The young and the broke – 37 percent of young households held zero or a negative net worth in 2009.  The median net worth of those 35 and younger is $3,600.

It is hard to imagine a future generation of Americans were those moving forward are actually poorer than the current generation.  Yet that is precisely the world we are diving into.  Those that purchased homes in the pre-bubble days and also attended college in less inflated times have a massive head start on the current younger generation that is contending with a bursting housing bubble and a financial system that might as well be a roulette wheel.  One startling figure from a recent Pew Research report shows that 37 percent of young households hold zero or a negative net worth.  This is not a good way to build a healthy financial future.  The wealth gap between previous generations is also becoming increasingly large.  This narrative ties into the overall systemic pilfering of the middle class.

 

How large is the net worth gap?

The gap between younger and older Americans has never been so large:

chart-young-old-wealth-gap3.top

Source:  CNN, Pew Research

“(CNN Money) In 1984, households headed by people age 65 and older were worth just 10 times the median net worth of households headed by people 35 and younger.

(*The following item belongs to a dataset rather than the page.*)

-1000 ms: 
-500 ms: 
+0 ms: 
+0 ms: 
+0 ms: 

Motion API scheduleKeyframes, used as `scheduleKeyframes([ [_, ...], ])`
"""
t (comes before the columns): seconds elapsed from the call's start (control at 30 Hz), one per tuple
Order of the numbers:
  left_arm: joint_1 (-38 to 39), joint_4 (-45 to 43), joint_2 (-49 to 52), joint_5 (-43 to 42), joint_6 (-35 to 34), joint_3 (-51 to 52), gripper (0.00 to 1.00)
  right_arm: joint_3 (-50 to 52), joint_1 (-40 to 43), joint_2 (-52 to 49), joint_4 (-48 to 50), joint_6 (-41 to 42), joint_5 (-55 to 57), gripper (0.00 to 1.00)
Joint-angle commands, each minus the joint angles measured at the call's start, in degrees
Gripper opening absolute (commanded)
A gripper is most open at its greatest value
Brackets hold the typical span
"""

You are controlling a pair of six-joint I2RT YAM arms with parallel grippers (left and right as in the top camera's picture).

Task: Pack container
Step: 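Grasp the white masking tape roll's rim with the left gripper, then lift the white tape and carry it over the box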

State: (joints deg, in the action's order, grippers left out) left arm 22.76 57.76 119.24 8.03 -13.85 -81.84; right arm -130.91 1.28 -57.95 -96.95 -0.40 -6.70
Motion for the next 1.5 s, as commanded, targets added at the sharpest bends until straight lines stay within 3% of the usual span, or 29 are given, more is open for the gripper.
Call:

But now that gap has widened to 47-to-one, marking the largest wealth gap ever recorded between the two age groups.”

A large part of this gap has to do with the timing of the housing bubble.  Many younger Americans bought during inflated times while Wall Street banks were pillaging the entire system.  Older Americans purchased homes during a time when Glass-Steagall was still in place and the bulk of loans made in the housing market came from stale fixed rate mortgages.  Yet I would also argue that the cost of college today is sapping out a large portion of future earnings.  We have seen a diminishing return on investment for college graduates:

earnings-of-college-grads-and-cost-of-college1

Source:  BusinessWeek

A college education is becoming more expensive while the return on investment is falling.  A similar trend hit in the housing market.  Yet the gap in just one generation has catapulted into a tragic scenario.  In 1984 households headed by those 65 and older held a 10 time median net worth advantage on households headed by those 35 and younger.  That figure is now up to a stunning 47 today.  A gap is always expected as those who are older have time to save and accumulate but the size of the gap is troubling.